Tradeoff: More verbose CRD structure; requires careful validation to ensure pipeline validity

4. DaemonSet-Based Collection

Decision: Deploy Vector as a DaemonSet on each node for node-level logs

Rationale:

  • DaemonSets ensure collection from every node
  • Reduces network hops for node-local logs
  • Deployments are used for the case where the collector acts as an audit log receiver with no need to collect off a node

Tradeoff: Multiple collection processes may have higher resource overhead than a single centralized collector

Important Tradeoffs Still in Effect

1. Complexity vs.

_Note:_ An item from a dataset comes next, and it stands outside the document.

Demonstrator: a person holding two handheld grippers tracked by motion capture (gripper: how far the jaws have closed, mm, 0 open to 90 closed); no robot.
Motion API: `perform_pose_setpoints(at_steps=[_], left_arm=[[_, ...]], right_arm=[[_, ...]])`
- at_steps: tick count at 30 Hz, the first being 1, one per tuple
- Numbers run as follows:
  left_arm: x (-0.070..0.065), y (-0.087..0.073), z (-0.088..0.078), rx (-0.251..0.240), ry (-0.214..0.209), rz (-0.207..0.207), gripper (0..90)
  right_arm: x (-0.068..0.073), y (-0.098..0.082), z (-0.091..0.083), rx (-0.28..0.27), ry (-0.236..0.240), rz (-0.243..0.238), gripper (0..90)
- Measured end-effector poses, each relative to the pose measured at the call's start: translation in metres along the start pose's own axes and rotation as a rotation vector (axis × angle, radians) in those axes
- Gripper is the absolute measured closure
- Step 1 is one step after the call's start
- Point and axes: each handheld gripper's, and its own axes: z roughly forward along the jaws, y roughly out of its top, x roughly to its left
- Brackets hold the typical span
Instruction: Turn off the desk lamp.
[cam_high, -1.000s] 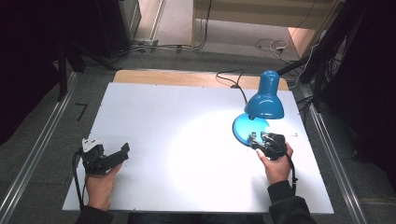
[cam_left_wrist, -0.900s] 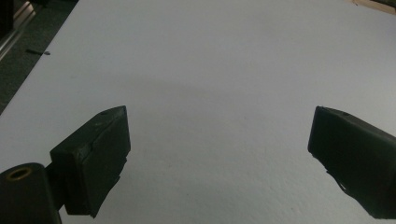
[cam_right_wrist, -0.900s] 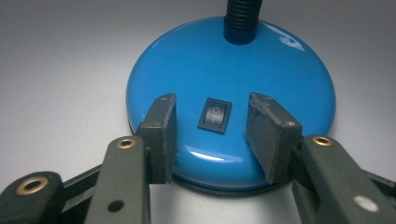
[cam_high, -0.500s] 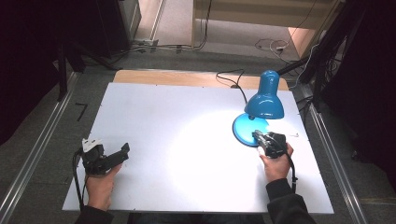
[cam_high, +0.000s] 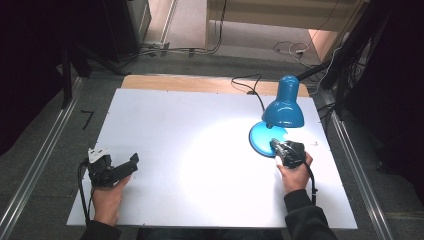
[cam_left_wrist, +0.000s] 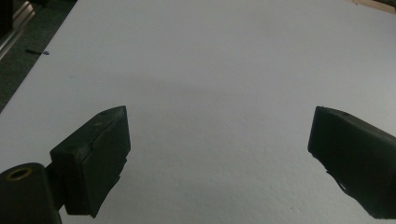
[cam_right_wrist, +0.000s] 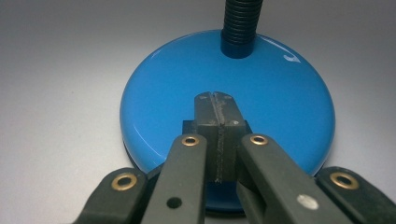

Flexibility

Trade: Supporting complex log routing (multiple inputs → transformations → multiple outputs) increases operator complexity.

Mitigation: Validate pipelines thoroughly; provide clear error messages.

2. Performance vs. Compatibility

Trade: Supporting older OpenShift versions requires maintaining compatibility with older Kubernetes APIs.

Mitigation: Use operator-sdk abstractions; test against supported versions.

3. Security vs. Usability

Trade: Storing secrets securely requires additional complexity (Secret management, RBAC validation).

Mitigation: Use Kubernetes Secrets; validate RBAC permissions; document security best practices.

4. Configuration Customization vs. Maintainability

Trade: Allowing arbitrary Vector configuration increases flexibility but risks unsupported or broken configurations.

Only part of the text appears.